While comparing positive numbers greater is greater, smaller is smaller.

$42$ is greater than $23\implies 42>23$

Out of the rational numbers $\displaystyle\frac{-5} {11},\,\frac{-5}{12},\,\frac{-5}{17}$ which is greatest ?

maths equivalent fractions comparing and ordering fractions comparing fractions fractions and its related operations

  1. $\displaystyle\frac{-2}{11}$

  2. $\displaystyle\frac{5}{-12}$

  3. $\displaystyle\frac{-5}{17}$

  4. None

Show answer
Correct Option: C
Explanation:

$\displaystyle\frac{-5}{11},\,\frac{-5}{12},\,\frac{-5}{17}$

$\because$ All have same numerator.

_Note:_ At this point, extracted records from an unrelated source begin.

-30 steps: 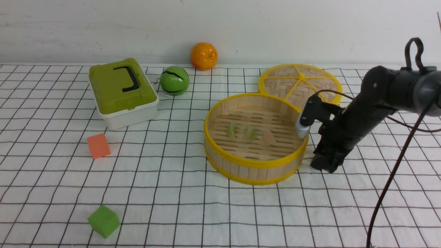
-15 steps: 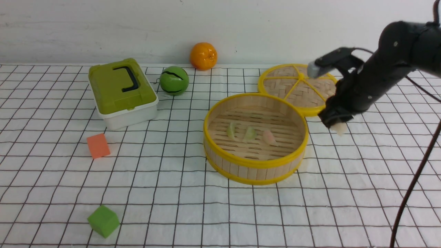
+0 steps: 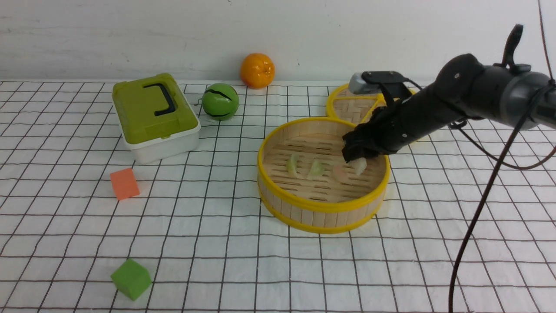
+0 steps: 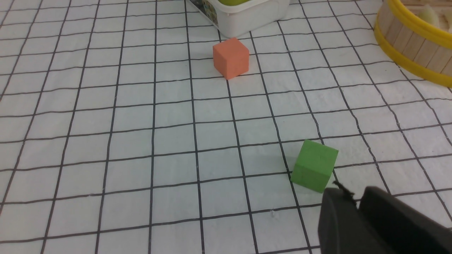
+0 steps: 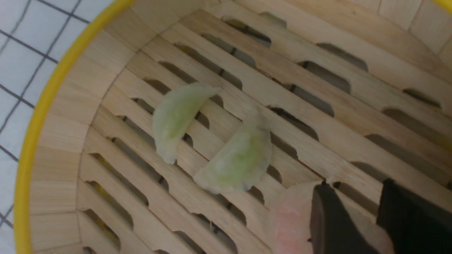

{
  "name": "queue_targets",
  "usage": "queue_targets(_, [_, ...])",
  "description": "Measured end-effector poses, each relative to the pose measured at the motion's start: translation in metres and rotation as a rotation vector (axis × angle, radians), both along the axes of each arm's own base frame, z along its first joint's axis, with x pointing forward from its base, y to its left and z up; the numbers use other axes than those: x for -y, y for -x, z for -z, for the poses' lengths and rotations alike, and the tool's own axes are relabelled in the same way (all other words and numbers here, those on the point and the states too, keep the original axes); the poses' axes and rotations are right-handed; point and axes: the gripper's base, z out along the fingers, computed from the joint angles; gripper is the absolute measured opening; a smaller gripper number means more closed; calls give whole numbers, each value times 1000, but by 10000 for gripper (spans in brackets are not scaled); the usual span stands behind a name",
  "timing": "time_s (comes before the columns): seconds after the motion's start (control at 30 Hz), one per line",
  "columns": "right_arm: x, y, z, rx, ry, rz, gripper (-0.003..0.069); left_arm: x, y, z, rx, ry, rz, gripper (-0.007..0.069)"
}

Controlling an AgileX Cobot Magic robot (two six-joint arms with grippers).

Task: Put the dumplings into the steamer on the table with the white tablecloth.
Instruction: 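Place the dumpling in the bamboo steamer basket with the right gripper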

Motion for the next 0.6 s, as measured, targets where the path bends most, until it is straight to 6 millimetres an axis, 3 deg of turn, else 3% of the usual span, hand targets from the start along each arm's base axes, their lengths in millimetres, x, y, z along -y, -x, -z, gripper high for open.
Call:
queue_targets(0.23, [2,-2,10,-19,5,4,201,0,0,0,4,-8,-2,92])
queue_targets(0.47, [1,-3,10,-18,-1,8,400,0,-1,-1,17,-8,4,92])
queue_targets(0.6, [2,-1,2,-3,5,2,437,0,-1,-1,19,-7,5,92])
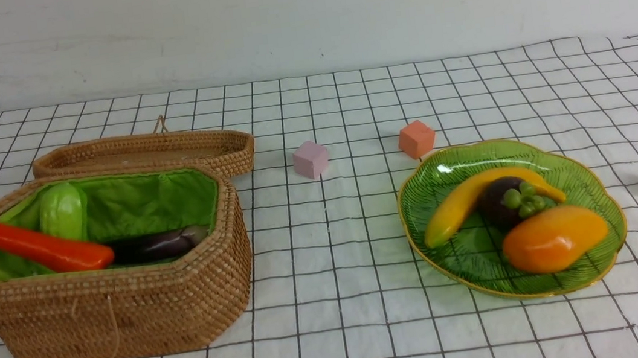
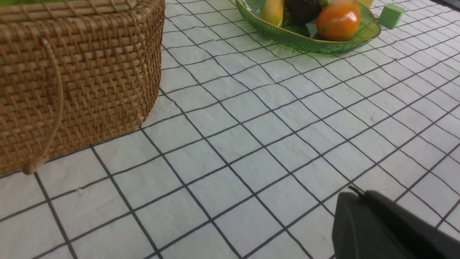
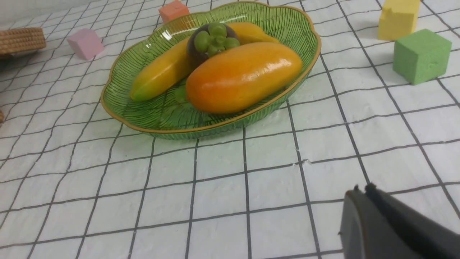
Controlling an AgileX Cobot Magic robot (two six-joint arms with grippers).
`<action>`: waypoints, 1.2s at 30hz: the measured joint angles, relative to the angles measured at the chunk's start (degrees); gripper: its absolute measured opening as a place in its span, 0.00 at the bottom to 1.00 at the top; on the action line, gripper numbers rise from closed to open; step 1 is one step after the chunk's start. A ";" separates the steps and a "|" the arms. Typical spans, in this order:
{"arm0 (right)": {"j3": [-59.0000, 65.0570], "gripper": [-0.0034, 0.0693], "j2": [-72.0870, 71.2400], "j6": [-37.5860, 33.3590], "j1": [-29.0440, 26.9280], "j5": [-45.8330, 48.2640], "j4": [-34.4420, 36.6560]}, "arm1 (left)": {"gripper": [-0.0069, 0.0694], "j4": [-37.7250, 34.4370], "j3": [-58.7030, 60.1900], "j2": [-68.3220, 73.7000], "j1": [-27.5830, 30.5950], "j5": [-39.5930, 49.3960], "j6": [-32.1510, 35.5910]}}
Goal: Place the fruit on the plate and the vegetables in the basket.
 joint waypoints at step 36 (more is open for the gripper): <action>0.00 0.11 0.00 0.00 0.00 0.00 0.27 | 0.07 -7.37 6.17 0.00 33.39 -4.76 1.49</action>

So the rational number having the least denominator is the greatest. But here all have negative sign. So the number having greatest denominator is greater.

Hence, $\displaystyle\frac{-5}{17}$ is greater.

Alter : Take any two given numbers. $\displaystyle\frac{-5}{11},\, \frac{-5}{12}$

$-5\,\times\,12, -5\,\times\, 11$

- 60, - 55 

$\because\, - 55\, >\, - 60$

So, $\displaystyle\frac{-5}{12}$ is greater.

Now compare this with $\displaystyle\frac{-5}{17}$ 

$\displaystyle\frac{-5}{12},\, \frac{-5}{17}$

$-5\,\times\,17, \, -5\,\times\, 12$

- 85, - 60

$\because\,- 60\, >\,- 85$

So, $\displaystyle\frac{-5}{17}$ is greater.